> [INSTRUCTIONS TO FOLLOW] Find the line containing "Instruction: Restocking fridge" in the material below; copy that line and all following lines exactly.

> [AVAILABLE DATA]
Content starts

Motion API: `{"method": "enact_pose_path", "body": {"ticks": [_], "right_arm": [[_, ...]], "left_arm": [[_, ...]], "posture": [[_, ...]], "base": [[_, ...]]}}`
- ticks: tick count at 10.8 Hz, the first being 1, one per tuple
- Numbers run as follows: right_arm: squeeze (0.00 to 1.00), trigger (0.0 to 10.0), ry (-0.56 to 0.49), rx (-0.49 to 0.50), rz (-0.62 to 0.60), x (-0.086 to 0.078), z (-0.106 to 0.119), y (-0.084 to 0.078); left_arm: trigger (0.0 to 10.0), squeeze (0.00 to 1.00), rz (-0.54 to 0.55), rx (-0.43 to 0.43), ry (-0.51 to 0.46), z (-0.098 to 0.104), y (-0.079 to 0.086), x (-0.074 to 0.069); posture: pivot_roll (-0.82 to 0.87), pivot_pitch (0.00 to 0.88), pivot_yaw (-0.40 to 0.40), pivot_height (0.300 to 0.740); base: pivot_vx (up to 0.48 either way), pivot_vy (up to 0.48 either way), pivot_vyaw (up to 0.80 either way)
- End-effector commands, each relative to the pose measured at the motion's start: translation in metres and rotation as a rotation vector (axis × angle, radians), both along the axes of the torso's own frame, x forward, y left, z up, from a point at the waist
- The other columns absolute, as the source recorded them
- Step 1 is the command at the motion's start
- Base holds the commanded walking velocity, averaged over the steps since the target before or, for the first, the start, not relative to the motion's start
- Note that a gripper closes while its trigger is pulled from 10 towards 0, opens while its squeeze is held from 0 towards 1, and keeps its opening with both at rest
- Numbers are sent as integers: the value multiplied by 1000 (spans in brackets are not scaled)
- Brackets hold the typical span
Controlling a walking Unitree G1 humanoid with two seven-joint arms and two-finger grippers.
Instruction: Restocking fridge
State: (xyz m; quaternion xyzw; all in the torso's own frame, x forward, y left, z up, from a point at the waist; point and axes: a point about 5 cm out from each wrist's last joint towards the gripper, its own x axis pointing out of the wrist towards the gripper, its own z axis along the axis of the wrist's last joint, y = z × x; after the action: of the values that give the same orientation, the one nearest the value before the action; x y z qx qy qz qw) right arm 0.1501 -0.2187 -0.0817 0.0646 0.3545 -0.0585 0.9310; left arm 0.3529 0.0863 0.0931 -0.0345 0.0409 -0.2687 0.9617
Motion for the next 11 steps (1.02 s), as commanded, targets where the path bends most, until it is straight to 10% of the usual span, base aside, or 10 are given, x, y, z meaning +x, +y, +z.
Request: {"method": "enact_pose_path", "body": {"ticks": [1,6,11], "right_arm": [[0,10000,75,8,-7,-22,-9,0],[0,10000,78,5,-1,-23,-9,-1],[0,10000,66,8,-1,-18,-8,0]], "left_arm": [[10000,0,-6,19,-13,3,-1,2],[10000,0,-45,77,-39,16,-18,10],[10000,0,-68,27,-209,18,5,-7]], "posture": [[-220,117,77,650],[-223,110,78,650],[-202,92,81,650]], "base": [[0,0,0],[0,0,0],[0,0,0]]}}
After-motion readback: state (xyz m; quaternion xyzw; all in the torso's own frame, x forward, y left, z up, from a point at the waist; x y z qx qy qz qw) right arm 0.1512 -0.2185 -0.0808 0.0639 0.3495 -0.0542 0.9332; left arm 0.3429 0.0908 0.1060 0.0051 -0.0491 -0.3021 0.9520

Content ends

> [WRITTEN RESPONSE]
Instruction: Restocking fridge
State: (xyz m; quaternion xyzw; all in the torso's own frame, x forward, y left, z up, from a point at the waist; point and axes: a point about 5 cm out from each wrist's last joint towards the gripper, its own x axis pointing out of the wrist towards the gripper, its own z axis along the axis of the wrist's last joint, y = z × x; after the action: of the values that give the same orientation, the one nearest the value before the action; x y z qx qy qz qw) right arm 0.1501 -0.2187 -0.0817 0.0646 0.3545 -0.0585 0.9310; left arm 0.3529 0.0863 0.0931 -0.0345 0.0409 -0.2687 0.9617
Motion for the next 11 steps (1.02 s), as commanded, targets where the path bends most, until it is straight to 10% of the usual span, base aside, or 10 are given, x, y, z meaning +x, +y, +z.
Request: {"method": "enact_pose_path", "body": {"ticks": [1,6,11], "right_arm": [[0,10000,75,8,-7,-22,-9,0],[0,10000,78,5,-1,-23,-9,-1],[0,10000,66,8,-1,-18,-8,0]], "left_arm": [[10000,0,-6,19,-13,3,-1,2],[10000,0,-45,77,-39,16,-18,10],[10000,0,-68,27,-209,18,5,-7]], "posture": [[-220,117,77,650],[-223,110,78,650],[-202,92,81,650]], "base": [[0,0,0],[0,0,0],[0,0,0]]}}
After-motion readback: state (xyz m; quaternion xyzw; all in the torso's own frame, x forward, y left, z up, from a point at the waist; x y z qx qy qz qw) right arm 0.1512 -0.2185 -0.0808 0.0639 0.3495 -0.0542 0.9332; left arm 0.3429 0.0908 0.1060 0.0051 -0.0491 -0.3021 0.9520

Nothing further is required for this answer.